Exercise prompt -> Filter the listing below, keeping every line that holds "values".

Information given ->
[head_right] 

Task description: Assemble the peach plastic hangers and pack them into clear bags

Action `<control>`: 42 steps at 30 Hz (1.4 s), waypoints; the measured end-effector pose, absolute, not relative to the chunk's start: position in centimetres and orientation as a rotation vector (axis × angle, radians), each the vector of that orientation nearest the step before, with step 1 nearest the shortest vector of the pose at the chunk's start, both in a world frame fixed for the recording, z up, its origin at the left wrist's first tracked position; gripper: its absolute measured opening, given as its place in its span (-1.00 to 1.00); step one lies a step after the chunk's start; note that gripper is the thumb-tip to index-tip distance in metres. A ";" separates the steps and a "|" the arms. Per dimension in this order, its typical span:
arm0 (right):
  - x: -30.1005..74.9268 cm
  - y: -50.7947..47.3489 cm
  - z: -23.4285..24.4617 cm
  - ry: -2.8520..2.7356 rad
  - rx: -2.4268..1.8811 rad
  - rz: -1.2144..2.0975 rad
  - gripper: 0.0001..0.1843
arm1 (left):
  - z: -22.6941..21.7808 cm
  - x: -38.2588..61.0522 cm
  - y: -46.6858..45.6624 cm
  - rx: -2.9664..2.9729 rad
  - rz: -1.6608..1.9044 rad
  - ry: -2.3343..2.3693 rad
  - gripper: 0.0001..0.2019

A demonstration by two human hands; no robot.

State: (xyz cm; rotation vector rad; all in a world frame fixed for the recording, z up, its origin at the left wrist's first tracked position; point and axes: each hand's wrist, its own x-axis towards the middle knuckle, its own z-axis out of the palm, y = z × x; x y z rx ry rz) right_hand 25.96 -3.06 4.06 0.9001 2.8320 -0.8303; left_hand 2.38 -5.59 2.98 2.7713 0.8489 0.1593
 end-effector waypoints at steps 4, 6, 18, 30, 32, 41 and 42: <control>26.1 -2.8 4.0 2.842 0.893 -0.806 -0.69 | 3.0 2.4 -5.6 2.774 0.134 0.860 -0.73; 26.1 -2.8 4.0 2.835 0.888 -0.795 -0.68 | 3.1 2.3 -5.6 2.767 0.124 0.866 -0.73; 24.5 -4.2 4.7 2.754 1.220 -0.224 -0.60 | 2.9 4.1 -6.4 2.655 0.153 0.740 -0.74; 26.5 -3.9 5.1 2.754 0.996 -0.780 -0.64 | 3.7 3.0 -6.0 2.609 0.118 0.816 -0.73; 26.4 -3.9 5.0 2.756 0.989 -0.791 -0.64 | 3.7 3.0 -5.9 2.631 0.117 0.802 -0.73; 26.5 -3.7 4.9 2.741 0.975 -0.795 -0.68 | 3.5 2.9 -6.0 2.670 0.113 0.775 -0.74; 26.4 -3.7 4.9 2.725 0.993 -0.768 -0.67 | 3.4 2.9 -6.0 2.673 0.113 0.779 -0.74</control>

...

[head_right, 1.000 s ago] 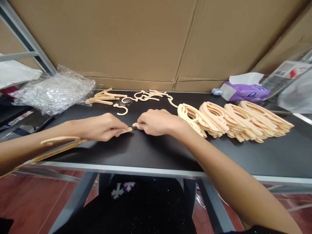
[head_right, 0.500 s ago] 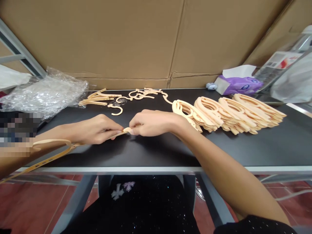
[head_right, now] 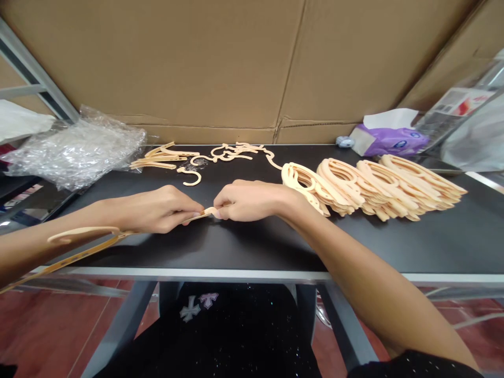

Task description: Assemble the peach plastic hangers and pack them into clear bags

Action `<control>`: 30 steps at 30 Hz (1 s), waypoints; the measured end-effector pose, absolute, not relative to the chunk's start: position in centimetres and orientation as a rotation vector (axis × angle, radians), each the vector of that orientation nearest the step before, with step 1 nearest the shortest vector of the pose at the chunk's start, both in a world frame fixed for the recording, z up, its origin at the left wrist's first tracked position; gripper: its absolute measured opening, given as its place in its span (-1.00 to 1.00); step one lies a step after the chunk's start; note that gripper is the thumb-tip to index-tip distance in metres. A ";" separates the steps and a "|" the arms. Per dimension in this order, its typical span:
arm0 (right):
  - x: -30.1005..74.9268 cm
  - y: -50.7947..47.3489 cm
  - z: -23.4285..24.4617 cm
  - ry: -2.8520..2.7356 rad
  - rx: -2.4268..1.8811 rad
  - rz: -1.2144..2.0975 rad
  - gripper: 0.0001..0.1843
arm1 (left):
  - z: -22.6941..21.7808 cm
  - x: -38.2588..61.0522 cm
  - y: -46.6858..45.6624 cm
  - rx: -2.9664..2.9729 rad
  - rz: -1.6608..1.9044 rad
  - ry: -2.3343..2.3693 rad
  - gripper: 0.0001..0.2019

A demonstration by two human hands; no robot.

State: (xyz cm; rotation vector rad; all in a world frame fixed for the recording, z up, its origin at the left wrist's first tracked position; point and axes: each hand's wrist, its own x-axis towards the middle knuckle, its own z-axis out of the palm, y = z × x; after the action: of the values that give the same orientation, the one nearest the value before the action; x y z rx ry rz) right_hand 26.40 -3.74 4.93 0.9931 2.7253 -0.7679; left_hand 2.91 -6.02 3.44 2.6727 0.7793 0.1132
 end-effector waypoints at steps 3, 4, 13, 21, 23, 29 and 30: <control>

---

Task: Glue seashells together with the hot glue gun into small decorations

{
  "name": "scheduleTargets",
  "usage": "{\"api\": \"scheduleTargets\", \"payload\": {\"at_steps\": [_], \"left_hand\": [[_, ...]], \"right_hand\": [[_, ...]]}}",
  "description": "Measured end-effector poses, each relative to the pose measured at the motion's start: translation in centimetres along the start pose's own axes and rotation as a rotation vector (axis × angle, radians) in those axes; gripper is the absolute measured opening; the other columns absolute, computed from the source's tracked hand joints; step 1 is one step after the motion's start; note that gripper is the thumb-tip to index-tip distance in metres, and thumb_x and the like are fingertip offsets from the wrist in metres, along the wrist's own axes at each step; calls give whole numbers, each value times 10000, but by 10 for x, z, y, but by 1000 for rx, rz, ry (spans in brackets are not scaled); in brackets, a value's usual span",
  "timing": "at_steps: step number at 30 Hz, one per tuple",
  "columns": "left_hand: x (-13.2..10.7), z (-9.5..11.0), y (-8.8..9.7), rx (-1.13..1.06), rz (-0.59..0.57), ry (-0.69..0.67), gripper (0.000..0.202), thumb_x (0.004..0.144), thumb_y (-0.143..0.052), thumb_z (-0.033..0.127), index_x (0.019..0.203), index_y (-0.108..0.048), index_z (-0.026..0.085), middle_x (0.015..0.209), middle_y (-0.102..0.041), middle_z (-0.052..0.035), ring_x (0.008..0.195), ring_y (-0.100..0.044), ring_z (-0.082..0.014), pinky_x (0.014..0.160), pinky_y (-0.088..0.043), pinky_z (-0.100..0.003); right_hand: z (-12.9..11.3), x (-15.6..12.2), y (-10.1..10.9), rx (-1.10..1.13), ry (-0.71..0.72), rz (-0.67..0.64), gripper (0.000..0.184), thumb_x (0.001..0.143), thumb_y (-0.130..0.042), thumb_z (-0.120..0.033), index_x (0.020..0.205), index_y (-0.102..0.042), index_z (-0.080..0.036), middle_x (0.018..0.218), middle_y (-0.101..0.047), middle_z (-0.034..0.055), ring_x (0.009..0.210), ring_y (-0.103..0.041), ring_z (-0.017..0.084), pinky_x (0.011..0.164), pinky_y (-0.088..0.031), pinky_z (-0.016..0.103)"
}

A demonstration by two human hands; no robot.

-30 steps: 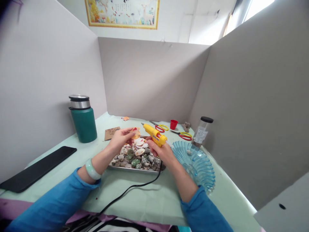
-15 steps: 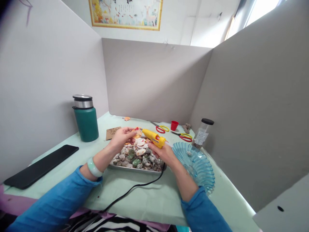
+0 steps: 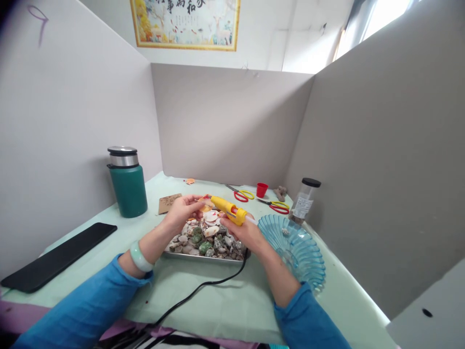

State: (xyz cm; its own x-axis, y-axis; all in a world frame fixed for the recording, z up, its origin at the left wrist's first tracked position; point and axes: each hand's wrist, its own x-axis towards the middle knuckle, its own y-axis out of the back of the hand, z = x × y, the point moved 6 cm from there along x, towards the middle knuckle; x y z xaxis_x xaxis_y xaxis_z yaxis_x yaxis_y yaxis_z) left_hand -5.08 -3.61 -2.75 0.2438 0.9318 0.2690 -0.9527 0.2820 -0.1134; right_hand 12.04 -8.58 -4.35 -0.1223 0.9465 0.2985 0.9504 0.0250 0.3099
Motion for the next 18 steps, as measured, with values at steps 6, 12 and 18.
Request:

Solution to the exercise ->
State: (xyz cm; rotation vector rad; all in a world frame fixed for the recording, z up, its origin at the left wrist's first tracked position; point and axes: each hand's wrist, its own x-axis towards the middle knuckle, its own z-axis out of the palm, y = z × x; after the action: of the values that give the same orientation, the one nearest the value before the action; x y z rx ry rz) right_hand 26.40 -3.74 4.93 0.9931 2.7253 -0.7679; left_hand 2.91 -6.02 3.44 2.6727 0.7793 0.1132
Motion for the next 18 steps, as measured, with values at steps 6, 12 and 18.

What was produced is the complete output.